▸ **Problem description**: Which lines in the data below contain the word "every"? Pull each of them out.

*** Data for processing ***

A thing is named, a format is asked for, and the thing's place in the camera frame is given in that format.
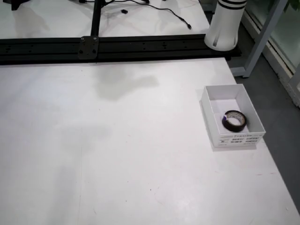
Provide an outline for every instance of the glass panel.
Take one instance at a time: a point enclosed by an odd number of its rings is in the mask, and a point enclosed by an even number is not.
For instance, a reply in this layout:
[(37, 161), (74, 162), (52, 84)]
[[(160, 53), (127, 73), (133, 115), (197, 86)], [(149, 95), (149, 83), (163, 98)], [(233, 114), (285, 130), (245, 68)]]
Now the glass panel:
[[(247, 12), (262, 27), (275, 0), (249, 0)], [(271, 40), (286, 64), (295, 69), (300, 63), (300, 0), (289, 0)]]

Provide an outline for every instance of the black cable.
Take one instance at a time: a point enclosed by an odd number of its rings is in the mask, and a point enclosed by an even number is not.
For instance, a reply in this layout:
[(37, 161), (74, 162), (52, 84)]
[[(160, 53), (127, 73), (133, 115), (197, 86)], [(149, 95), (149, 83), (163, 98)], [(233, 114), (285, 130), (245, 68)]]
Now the black cable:
[(185, 19), (183, 19), (182, 17), (178, 16), (176, 13), (173, 12), (173, 10), (169, 9), (169, 8), (157, 8), (155, 6), (152, 6), (150, 4), (146, 4), (146, 3), (140, 3), (140, 2), (137, 2), (137, 1), (134, 1), (134, 0), (122, 0), (122, 1), (116, 1), (116, 0), (111, 0), (110, 2), (106, 3), (106, 6), (108, 4), (111, 4), (111, 3), (116, 3), (116, 2), (127, 2), (127, 1), (132, 1), (136, 4), (139, 4), (139, 5), (142, 5), (142, 6), (150, 6), (152, 8), (155, 8), (155, 9), (158, 9), (158, 10), (166, 10), (166, 11), (170, 11), (174, 16), (176, 16), (178, 19), (180, 19), (181, 21), (183, 21), (186, 25), (187, 25), (187, 28), (189, 29), (192, 29), (192, 26), (190, 24), (188, 24)]

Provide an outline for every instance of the black stripe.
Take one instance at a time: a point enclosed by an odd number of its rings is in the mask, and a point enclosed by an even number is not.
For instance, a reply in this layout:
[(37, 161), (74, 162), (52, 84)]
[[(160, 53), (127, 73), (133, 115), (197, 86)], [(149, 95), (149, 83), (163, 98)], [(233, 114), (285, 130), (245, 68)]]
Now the black stripe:
[(233, 5), (242, 5), (242, 4), (245, 4), (247, 3), (247, 0), (246, 1), (240, 1), (240, 2), (236, 2), (236, 1), (229, 1), (229, 0), (222, 0), (223, 2), (226, 2), (228, 4), (233, 4)]
[(241, 6), (241, 7), (230, 7), (230, 6), (223, 5), (222, 3), (220, 3), (220, 1), (218, 1), (218, 4), (219, 4), (220, 6), (222, 6), (223, 8), (227, 8), (227, 9), (231, 9), (231, 10), (239, 10), (239, 9), (242, 9), (242, 8), (245, 7), (245, 6)]

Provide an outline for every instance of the metal bracket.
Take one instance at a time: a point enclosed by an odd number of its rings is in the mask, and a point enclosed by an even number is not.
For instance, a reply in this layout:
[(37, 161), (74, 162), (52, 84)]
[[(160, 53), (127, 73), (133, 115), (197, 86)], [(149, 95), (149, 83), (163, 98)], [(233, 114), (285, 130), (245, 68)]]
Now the metal bracket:
[(81, 60), (95, 60), (98, 56), (99, 37), (83, 36), (80, 38), (78, 58)]

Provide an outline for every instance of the black metal pole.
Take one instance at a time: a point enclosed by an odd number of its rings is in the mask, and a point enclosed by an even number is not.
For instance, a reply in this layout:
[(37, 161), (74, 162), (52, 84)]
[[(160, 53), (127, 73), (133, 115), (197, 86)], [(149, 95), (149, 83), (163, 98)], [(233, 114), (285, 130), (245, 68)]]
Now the black metal pole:
[(94, 3), (92, 29), (90, 32), (91, 36), (99, 36), (99, 26), (100, 26), (102, 2), (103, 2), (103, 0), (95, 0), (95, 3)]

***

▸ **Result of the exercise**:
Provide an outline for every instance of the glass panel.
Provide an outline for every instance of the black cable.
Provide an outline for every instance of the black stripe.
Provide an outline for every instance of the metal bracket.
Provide an outline for every instance of the black metal pole.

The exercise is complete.